Après une année record 2001 avec 204 films produits (dont 172 d’initiative française), la cuvée 2002 a recensé 200 longs-métrages (dont 163 d’initiative française). Ce léger recul pourrait s’apparenter à un simple trou d’air à très haute altitude, comme cela s’était déjà produit en 2000. Mais la baisse sensible des investissements en 2002 (moins 4,9 pour cent pour un total de 860,72 millions d’euros) ne laisse guère planer de doute sur la réalité de la zone de turbulence secouant les bases du cinéma français. Par ailleurs, si l’on prend en compte les 18 à 24 mois séparant le début de la production d’un film de son exploitation en salles, les indicateurs d’une chute de la production se multiplient: depuis 2002, de nombreux producteurs ont du mal à financer des longs-métrages censés sortir d’ici 2005.
Il faut dire que le 7e art en France vient de vivre une période particulièrement faste, puisque les films produits sont passés de 115 en 1994 à 204 en 2001 et les financements de 501 millions d’euros à 904 millions sur la même période. Une ascension spectaculaire qui a profité à l’ensemble de la profession, garanti la diversité de la production et le renouvellement des talents.
Chiffre révélateur de ce dynamisme: en 2002, 67 premiers films représentent 41 pour cent des longs-métrages d’initiative française.
Cependant, cette créativité masque un fossé qui se creuse entre les grosses productions et les films à moyen et petits budgets. En effet, si le budget moyen d’un long-métrage français s’élève en 2002 à 4,44 millions d’euros, les 26 films à plus de 7 millions d’euros de budget (16 pour cent de la production) raflent la moitié des investissements. Plus encore, selon le rapport Leclerc sur le financement remis le 3 février dernier au ministre de la Culture, le coût des petits budgets (41 films à moins d’1 million d’euros) a baissé de 20 pour cent depuis 1999 alors qu’ils n’attirent que 2,6 pour cent des financements. Et les longs-métrages à moyen budget (de 1 à 7 millions d’euros) suivent la même pente avec une baisse des coûts de 10 pour cent en trois ans.

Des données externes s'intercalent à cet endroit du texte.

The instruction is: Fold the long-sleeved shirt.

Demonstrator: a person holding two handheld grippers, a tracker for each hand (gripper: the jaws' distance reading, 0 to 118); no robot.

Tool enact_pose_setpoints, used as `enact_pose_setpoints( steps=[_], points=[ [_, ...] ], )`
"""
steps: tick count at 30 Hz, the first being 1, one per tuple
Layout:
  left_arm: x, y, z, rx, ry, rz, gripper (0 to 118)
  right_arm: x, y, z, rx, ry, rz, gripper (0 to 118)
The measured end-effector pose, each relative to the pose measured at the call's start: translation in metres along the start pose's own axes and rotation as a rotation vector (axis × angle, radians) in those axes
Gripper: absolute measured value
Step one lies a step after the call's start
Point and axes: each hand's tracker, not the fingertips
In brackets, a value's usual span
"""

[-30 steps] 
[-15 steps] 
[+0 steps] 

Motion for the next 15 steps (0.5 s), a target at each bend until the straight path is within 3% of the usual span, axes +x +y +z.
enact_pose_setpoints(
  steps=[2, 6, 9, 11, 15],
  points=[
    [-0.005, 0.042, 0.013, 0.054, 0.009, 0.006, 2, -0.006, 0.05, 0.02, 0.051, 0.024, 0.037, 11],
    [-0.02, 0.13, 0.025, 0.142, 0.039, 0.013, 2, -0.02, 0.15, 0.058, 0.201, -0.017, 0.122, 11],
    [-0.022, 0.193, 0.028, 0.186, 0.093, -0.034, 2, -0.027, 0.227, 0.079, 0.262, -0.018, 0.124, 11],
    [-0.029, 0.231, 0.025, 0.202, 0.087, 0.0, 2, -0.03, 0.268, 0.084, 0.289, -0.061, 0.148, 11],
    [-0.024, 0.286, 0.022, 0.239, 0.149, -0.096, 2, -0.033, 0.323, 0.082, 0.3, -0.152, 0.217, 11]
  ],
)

Cette structure d’un cinéma à deux vitesses se reflète aussi au niveau d’une fréquentation des salles car 100 films sur 170 d’initiative française en 2001 n’ont pas passé la barre des 100 000 spectateurs.
Parmi les causes principales de cette tendance se développe une stratégie de minimisation des risques commerciaux par les producteurs, les distributeurs et les exploitants. Les films se standardisent autour de l’équation «action + star = rentabilité presque assurée», un type de production qui accapare l’essentiel des financements privés. Dans la même logique, la distribution saturante qui consiste à sortir un film sur le maximum d’écrans possibles a réduit la durée d’exposition de la production (2 semaines en cas d’échec, 2 mois pour un succès) et déclenché une inflation des budgets promotionnels (500 000 euros pour un film français moyen). Autant de terrains où les indépendants français ne luttent pas à armes égales avec les majors américaines.